The Reading Group reconvened early in March, with Muriel Spark’s popular modern classic The Prime of Miss Jean Brodie up for discussion. Student opinion tended towards enjoyment of the novel but reservations about the central character. Several were of the view that whilst it might have been quite amusing to be one of Miss Brodie’s girls – the crème de la crème – it is unlikely that they would have been equipped with the knowledge to pass exams and gain qualifications! Indeed, the modern student, accustomed to Ofsted driven teaching and learning, would have no time for Miss Brodie’s tales of her summer vacations in fascist Italy or her reminiscences of her lost lover, killed in the first world war.

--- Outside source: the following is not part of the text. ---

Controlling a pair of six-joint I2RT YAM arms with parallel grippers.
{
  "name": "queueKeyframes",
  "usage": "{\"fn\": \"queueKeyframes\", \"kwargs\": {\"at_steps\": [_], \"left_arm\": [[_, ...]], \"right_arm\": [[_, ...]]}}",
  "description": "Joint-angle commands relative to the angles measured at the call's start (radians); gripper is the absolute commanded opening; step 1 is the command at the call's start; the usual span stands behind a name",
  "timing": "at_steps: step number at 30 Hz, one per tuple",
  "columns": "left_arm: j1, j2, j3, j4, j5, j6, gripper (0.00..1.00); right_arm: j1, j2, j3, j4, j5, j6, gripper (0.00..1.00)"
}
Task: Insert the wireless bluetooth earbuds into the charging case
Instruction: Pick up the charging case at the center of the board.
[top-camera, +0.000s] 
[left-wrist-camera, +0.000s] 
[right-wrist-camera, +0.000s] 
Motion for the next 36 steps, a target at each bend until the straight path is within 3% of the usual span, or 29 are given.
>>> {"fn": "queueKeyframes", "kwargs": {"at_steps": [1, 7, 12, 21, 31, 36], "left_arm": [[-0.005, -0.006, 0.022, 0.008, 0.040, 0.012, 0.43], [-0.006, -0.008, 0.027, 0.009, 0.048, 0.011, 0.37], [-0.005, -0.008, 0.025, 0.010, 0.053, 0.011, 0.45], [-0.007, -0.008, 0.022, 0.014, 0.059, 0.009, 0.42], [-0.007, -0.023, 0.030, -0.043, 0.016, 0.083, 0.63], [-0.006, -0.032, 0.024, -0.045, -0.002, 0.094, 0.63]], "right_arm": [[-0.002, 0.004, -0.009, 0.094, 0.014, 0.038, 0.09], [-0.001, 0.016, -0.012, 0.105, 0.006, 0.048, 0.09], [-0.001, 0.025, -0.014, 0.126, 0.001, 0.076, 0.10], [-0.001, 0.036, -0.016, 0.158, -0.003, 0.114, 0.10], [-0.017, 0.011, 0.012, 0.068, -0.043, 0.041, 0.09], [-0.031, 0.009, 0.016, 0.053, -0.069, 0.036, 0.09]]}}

There was some comment on the unusual narrative style, with its use of flash backs, and flash forwards as well, sometimes referred to as prolepsis, an interesting technique which most members of the group felt worked very well. It was also noted that whilst the novel is extremely funny in places the underlying sentiment is one of sadness at opportunities lost and potential unfulfilled; the thought that not only was Miss Brodie in her prime but so were her ‘girls’ with all their lives ahead of them, lives that ultimately disappointed.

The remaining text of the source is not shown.